You can't do this with teepee writing. There's just not enough complexity, or even vocabulary. The Chinese writing system probably evolved from a pictorial convention not unlike teepee symbols -- representing things for sale, things for buying, common objects, weather, etc. But as you wanted to use the system for more and more things, you got bogged down with the picture aspect. Really, try a convenient arrangement of symbols to symbolically depict the idea that Charlie tried to intercept a letter sent from Alice to Bob, but that Alice and Bob already know of his intentions and have come up with a plan to trick Charlie. The eureka moment was when the system switched from depicting ideas to depicting sounds. Sure, you're still using a little drawing of the sun to represent the word for sun, but now you can also use it for words with unrelated meanings (an English equivalent would be using a symbol for "sun" for the word "asunder", or combining it with a radical element related to "math" to make the word "sum"). The system exploded with the sudden possibilities. The side effect is that since you were now representing sounds and not ideas, you could drastically simplify many of the characters. Characters with elaborate depictions of mountains, trees and fields were reduced to series of short quick strokes to the extent that often you can't figure out what the character originally depicted.

There are some who argue that language is essentially a learned social construct, and this argument was probably in vogue during Bloomberg's day (the era also spawned the Sapir-Whorf hypothesis). If you can make a language on a phonetic basis -- why not one on an ideographic basis, or one that exists only in writing? But scientific evidence shows a huge biologically-determined component to language.
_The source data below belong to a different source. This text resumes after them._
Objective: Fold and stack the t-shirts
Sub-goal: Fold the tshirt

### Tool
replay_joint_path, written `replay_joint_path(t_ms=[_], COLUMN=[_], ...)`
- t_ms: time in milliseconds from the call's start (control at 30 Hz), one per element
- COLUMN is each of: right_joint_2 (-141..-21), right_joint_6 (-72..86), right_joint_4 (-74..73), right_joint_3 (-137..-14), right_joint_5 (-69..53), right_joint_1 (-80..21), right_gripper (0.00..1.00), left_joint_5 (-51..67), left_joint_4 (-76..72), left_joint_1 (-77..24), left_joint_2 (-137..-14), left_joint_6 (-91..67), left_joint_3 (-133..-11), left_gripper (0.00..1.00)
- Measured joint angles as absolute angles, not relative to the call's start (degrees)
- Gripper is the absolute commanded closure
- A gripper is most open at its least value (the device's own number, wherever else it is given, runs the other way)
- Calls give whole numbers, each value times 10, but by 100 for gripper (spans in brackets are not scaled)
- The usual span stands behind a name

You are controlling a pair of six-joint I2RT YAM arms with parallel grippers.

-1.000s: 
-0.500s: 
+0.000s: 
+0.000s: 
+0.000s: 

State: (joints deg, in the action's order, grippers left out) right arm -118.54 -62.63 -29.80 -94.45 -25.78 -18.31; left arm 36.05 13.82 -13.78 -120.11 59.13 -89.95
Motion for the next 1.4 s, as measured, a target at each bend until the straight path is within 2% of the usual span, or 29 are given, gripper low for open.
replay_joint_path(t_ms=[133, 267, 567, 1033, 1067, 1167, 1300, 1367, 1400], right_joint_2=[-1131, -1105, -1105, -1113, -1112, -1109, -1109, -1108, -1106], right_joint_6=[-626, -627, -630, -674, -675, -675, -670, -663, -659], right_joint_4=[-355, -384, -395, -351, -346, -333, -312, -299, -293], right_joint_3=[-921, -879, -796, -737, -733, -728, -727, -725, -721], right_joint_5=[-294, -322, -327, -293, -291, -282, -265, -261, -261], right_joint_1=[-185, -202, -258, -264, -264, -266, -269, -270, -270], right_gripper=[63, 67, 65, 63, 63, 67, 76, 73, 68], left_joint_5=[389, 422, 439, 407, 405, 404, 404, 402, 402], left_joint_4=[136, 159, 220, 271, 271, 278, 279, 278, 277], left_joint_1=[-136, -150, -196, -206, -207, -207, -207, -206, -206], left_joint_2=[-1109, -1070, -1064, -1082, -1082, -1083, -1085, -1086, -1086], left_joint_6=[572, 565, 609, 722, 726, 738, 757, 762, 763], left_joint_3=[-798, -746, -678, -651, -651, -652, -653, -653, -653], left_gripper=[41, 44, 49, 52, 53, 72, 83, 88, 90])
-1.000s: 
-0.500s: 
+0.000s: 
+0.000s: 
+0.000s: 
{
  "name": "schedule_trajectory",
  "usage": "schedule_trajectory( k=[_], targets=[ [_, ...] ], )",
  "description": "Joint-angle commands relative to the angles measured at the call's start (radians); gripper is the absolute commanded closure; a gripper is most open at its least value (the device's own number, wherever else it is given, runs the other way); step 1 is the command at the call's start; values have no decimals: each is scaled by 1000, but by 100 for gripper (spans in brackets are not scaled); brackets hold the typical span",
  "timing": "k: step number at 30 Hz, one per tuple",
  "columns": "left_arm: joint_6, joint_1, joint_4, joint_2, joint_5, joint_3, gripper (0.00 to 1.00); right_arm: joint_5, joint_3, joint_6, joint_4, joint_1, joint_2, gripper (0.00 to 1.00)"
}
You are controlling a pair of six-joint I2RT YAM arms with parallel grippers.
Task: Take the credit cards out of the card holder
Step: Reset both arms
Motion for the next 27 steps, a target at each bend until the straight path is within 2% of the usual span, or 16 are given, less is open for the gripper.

Granted there is a huge memetic (culturally-transmitted) aspect, which is what makes it so fascinating to study (especially from an evolutionary dynamics standpoint), but an interesting thing to note is that the children of all the world learn their native language at around the same timelines. Indeed, intralanguage variance (for the time it takes for a child to learn to speak fluently) generally exceeds interlanguage variance by far. It's strong evidence that many aspects of language are human universals and are biologically/genetically constrained.